ASSIGNMENT:
Using only the entries below, copy exactly the lines that begin at the one with "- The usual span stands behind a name" and end at the one with "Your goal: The", both included. Drop the pictures.

DATASET EXCERPTS:
╭──
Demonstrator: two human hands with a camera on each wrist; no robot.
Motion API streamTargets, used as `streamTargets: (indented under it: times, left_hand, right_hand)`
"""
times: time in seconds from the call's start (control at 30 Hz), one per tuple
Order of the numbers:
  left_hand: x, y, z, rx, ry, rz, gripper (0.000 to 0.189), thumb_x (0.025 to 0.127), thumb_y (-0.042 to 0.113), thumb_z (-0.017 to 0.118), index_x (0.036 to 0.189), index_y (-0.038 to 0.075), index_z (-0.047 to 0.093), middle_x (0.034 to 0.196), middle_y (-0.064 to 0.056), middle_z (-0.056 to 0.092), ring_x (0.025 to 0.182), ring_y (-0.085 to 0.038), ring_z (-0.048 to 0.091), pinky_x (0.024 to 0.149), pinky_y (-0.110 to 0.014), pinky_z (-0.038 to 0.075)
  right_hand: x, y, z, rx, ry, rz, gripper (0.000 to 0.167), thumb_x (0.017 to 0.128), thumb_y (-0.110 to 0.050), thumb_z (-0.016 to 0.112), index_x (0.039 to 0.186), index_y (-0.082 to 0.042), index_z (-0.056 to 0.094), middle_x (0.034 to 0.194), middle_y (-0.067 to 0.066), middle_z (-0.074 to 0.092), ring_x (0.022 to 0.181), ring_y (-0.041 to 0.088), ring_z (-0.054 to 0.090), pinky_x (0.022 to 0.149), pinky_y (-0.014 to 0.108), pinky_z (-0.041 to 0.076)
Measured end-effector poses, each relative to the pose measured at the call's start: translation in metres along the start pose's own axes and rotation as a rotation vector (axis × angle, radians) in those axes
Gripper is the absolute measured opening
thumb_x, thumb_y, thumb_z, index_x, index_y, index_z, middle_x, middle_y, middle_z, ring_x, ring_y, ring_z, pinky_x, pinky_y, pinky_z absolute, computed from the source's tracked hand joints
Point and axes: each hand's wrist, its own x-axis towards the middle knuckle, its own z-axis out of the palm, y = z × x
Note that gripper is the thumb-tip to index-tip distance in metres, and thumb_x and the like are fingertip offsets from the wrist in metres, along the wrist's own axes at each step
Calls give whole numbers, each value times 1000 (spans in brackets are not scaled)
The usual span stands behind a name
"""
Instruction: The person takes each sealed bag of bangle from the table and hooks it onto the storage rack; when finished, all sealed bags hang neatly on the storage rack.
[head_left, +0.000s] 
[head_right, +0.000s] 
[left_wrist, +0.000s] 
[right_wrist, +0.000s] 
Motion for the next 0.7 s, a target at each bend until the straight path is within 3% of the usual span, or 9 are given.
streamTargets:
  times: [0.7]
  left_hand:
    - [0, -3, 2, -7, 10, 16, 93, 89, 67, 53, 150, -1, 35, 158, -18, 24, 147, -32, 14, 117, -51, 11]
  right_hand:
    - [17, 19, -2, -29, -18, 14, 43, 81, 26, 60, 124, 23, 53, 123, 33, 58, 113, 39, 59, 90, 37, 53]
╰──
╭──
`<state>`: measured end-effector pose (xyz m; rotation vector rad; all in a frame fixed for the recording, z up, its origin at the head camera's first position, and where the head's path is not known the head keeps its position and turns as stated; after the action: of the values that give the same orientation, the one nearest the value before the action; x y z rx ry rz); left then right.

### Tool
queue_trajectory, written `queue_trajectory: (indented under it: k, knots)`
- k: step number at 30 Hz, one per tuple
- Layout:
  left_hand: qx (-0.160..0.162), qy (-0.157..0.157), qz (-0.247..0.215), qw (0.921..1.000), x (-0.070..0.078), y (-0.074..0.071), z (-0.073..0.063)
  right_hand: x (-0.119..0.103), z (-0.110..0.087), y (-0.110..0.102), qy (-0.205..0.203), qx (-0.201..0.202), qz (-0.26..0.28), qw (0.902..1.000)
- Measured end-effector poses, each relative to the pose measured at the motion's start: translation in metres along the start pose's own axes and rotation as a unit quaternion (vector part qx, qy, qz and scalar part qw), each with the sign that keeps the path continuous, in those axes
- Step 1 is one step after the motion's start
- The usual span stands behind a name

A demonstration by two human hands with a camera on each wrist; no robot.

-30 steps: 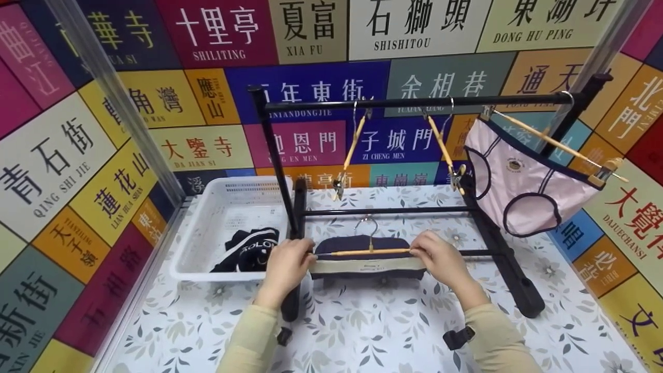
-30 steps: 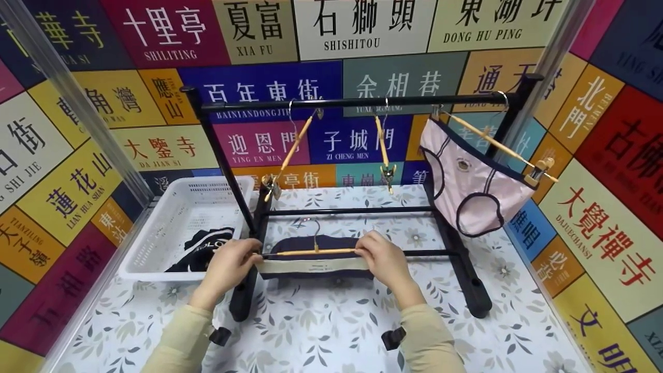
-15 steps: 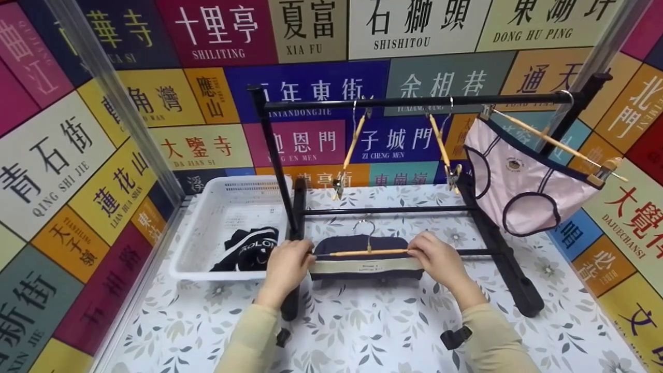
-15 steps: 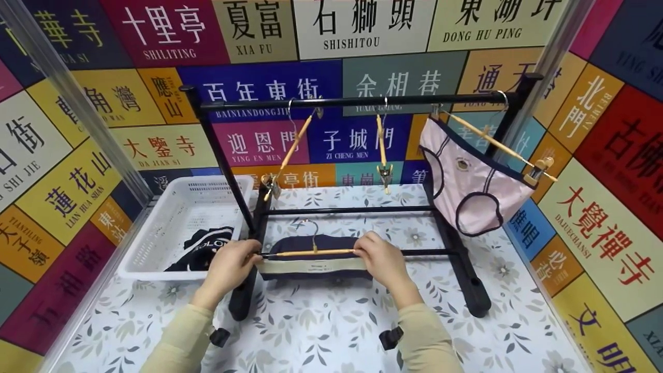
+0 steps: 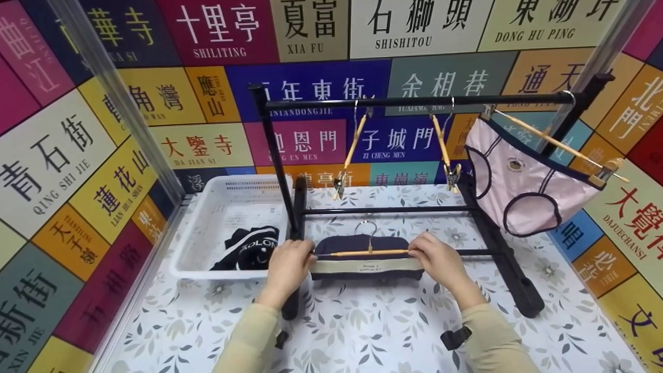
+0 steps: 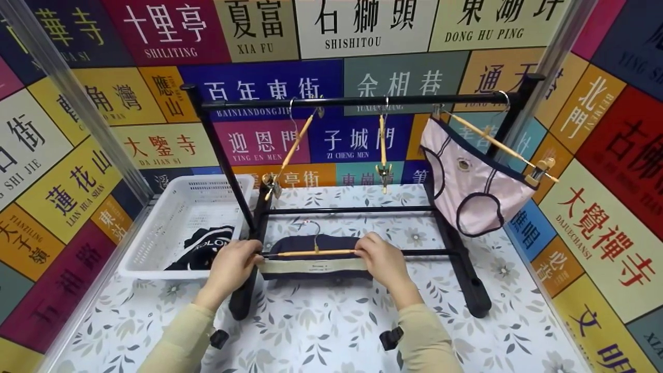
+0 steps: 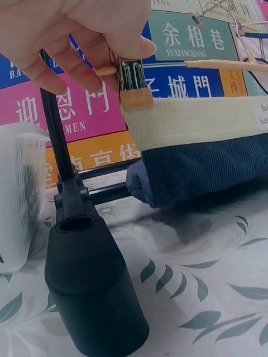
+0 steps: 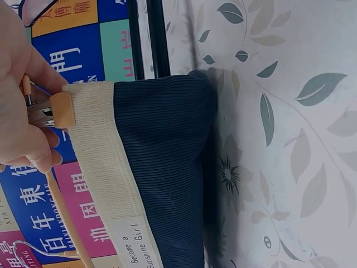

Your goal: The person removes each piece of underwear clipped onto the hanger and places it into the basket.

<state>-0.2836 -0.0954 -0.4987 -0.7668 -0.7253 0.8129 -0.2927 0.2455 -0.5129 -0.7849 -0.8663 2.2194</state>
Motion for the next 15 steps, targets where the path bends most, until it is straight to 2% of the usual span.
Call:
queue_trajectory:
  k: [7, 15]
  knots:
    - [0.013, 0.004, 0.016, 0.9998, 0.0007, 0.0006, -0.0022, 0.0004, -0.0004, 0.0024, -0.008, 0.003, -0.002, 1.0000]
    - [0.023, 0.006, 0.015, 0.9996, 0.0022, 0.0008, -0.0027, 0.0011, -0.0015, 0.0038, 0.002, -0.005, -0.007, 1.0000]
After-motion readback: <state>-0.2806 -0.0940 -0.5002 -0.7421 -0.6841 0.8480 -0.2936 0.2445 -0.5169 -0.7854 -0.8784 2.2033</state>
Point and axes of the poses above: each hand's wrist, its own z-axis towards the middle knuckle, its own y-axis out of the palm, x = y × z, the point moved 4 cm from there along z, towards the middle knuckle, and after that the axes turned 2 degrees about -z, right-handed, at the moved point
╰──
WRITTEN ANSWER:
- The usual span stands behind a name

A demonstration by two human hands with a camera on each wrist; no robot.

-30 steps: 
-30 steps: 
-15 steps: 
-15 steps: 
+0 steps: 
+0 steps: 
+0 steps: 
+0 steps: 

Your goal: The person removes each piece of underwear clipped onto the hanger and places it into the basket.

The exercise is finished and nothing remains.